= Build-Grow =

Sculpture by Richard Hunt

Build-Grow is a sculpture by Richard Hunt, made in 1986 at York College, City University of New York and located in Jamaica, Queens, New York.

Build-Grow is a welded stainless steel 156” high semi-abstract sculpture created in 1986, resembling a Tree of Life. It is located before the North entrance to York College at Archer Avenue. The sculpture is located in an outdoor environment, surrounded by trees and man-made structures in the entrance to the school.

==Build-Grow (1992)==

Richard Hunt created another Build-Grow sculpture in 1992 in Connolly Plaza, Metro Center in Washington, D.C. The sculpture is composed of welded bronze with the dimensions of 22’ H x 7’ W x 7’ D. Hunt wanted to explore the idea of nature, brought to life with man made materials.

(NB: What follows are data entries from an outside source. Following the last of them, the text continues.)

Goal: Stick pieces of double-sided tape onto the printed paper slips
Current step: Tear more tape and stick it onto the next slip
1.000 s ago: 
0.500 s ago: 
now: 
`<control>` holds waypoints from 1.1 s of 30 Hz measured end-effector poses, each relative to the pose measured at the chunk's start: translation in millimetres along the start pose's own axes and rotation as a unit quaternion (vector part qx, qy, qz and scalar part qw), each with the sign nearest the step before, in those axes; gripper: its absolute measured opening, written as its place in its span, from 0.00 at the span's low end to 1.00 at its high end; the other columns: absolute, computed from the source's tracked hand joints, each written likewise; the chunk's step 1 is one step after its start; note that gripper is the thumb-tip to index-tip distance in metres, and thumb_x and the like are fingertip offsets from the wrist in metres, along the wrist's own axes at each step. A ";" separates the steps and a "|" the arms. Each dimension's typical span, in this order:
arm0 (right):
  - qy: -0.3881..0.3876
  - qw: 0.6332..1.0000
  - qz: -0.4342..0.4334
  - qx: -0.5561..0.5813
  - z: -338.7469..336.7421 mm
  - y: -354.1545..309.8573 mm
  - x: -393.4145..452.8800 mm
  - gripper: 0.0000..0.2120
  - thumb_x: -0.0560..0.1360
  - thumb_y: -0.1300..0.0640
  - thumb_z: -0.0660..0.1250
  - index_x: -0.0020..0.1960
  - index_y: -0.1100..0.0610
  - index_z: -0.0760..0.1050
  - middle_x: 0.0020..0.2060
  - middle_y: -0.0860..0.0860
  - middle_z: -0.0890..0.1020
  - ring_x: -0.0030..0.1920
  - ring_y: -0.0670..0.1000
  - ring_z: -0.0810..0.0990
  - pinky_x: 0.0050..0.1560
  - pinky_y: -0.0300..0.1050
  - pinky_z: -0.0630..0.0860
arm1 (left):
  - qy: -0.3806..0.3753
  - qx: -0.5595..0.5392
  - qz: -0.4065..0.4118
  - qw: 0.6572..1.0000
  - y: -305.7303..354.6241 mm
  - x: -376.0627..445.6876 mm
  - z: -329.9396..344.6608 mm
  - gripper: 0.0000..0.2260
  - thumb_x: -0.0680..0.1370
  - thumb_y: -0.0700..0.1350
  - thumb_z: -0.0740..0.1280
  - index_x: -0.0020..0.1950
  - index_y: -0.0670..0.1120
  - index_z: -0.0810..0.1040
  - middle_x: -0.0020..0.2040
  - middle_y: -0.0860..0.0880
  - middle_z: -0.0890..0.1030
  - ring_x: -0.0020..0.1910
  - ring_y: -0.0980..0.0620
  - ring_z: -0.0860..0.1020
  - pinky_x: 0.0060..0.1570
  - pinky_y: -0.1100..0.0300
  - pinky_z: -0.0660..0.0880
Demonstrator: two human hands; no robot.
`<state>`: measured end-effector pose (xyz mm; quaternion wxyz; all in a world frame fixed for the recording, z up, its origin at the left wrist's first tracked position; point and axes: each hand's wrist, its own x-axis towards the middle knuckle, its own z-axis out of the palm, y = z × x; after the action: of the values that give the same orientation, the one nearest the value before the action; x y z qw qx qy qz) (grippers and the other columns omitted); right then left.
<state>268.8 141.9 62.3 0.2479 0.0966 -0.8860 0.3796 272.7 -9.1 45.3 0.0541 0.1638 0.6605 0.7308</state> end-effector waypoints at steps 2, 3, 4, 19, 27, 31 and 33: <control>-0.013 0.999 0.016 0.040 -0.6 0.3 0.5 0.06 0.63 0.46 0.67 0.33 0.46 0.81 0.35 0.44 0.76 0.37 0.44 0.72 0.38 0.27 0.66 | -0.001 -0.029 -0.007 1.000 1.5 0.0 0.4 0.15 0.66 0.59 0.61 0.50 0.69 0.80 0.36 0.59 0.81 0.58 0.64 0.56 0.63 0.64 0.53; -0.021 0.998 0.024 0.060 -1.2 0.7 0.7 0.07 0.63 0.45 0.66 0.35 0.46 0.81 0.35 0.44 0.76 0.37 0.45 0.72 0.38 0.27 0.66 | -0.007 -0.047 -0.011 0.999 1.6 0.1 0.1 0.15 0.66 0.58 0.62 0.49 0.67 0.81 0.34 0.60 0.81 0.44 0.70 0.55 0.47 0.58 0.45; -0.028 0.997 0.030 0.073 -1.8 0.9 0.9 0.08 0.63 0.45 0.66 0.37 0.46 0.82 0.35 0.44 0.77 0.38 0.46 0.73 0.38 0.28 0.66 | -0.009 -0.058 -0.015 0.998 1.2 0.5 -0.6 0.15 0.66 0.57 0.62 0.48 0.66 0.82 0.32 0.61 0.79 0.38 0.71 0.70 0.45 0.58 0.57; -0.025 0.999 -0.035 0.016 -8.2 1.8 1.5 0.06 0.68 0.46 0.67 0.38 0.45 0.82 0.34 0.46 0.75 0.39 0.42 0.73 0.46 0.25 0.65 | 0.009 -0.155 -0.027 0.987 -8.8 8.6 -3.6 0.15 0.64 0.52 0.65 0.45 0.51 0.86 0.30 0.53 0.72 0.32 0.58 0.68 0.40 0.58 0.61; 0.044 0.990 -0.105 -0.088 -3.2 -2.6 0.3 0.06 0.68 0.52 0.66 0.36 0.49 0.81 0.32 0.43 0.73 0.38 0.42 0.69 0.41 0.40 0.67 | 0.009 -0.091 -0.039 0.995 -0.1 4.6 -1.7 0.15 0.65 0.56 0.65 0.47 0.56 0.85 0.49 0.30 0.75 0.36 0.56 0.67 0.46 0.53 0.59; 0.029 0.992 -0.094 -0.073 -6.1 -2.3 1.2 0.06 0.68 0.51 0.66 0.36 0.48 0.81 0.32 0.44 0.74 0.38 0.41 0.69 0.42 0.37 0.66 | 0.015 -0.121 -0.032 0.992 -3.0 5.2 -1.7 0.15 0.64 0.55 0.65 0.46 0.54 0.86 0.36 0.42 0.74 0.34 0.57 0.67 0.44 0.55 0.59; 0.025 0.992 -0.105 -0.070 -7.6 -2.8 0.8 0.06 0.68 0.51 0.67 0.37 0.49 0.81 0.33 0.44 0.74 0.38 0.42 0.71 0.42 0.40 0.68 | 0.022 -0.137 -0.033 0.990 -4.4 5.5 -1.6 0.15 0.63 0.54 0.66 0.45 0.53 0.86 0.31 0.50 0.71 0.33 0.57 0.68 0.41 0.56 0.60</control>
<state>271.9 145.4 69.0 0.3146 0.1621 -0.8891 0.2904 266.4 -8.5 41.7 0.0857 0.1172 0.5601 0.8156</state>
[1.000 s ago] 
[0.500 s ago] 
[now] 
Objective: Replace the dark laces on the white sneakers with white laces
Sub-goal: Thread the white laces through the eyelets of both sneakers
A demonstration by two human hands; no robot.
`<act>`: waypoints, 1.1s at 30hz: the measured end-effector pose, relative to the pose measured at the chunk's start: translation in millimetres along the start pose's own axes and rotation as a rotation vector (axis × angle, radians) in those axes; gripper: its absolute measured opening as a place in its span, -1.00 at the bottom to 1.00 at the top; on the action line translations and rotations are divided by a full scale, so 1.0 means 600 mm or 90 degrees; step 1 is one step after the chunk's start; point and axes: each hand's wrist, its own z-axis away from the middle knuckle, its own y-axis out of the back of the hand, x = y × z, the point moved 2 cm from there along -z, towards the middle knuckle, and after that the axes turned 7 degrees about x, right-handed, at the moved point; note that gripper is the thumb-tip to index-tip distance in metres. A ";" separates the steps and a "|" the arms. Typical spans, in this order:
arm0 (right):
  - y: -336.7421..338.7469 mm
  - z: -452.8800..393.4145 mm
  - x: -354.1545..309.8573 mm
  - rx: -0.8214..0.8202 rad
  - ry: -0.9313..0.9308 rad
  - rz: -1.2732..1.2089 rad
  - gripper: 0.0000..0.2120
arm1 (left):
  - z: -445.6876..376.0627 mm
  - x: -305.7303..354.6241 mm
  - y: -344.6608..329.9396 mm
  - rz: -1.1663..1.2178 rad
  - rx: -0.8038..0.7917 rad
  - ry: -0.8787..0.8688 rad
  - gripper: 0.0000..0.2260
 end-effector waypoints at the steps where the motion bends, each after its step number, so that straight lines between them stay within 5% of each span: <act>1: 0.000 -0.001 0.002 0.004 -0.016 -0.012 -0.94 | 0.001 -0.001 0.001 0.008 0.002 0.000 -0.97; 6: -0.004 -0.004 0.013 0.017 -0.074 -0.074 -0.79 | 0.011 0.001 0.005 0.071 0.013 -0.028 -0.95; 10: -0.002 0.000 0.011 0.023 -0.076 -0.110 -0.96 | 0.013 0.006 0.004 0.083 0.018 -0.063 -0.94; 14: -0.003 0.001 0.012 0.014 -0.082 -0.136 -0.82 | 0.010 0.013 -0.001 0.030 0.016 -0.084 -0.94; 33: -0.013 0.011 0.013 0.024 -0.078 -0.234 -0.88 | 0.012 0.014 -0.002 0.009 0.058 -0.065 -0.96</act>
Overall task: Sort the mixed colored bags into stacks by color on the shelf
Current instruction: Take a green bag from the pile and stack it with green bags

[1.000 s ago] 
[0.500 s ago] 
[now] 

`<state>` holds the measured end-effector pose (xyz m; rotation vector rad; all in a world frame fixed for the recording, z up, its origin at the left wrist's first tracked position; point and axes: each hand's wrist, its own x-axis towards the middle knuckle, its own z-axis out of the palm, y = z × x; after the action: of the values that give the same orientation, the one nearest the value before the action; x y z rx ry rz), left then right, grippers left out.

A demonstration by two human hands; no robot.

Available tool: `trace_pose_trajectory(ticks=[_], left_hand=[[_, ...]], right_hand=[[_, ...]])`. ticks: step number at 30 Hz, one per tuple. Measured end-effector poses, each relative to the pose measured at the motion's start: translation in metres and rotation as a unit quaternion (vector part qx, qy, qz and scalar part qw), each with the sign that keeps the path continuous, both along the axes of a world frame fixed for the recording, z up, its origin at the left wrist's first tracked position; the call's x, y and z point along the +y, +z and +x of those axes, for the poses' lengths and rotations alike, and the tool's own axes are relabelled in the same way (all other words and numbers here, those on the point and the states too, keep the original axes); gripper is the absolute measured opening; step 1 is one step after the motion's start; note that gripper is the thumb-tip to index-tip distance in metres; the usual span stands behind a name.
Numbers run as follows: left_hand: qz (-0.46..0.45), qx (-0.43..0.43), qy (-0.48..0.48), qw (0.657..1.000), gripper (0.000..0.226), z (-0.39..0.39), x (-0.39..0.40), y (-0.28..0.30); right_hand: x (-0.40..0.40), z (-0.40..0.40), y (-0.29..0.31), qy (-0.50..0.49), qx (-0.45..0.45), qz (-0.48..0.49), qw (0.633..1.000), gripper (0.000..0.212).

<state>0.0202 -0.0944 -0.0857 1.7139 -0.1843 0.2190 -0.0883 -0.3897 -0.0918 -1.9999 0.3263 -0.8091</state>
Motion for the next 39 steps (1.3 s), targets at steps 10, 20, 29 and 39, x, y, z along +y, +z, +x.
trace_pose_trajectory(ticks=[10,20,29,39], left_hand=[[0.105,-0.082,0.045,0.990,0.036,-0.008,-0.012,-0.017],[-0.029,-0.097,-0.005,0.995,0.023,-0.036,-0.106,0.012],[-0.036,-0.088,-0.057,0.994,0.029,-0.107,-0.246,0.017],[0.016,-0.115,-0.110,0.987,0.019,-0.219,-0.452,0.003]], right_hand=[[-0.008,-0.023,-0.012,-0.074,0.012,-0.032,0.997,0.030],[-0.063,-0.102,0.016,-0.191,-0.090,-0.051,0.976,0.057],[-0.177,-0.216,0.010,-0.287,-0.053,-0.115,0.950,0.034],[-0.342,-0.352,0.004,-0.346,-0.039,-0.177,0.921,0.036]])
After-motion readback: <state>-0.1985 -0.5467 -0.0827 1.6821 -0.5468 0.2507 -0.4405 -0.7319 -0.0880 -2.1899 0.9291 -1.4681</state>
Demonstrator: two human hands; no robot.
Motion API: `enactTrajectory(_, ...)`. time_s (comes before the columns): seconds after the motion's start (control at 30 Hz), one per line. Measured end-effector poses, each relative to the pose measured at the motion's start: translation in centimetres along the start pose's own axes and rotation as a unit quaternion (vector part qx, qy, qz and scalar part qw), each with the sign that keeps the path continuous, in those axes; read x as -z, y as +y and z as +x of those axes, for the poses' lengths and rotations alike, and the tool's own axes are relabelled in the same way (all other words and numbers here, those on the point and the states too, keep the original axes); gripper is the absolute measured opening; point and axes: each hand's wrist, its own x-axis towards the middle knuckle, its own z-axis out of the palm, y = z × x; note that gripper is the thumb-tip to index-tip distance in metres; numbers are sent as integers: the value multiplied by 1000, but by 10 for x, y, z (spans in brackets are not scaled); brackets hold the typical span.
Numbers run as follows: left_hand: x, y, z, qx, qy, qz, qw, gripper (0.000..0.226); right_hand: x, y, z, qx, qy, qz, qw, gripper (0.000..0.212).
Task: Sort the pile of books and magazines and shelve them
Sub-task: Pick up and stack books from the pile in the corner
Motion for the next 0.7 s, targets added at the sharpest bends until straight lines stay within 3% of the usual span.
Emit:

The sculptures from 1986 and 1992 are similar in composition and features. The sculpture Hunt made in Washington is made of a different medium, and has a rigid frame surrounding the piece. The sculpture resembles nature, breaking out from within the confines of the frame, the two large, branch like figures sprouting from the borders of the sculpture, like roots sprouting from the ground through fractures in concrete. The sculpture in York college is different as it is not contained within a frame, however both sculptures mimic a tree with its branches springing upward and outward.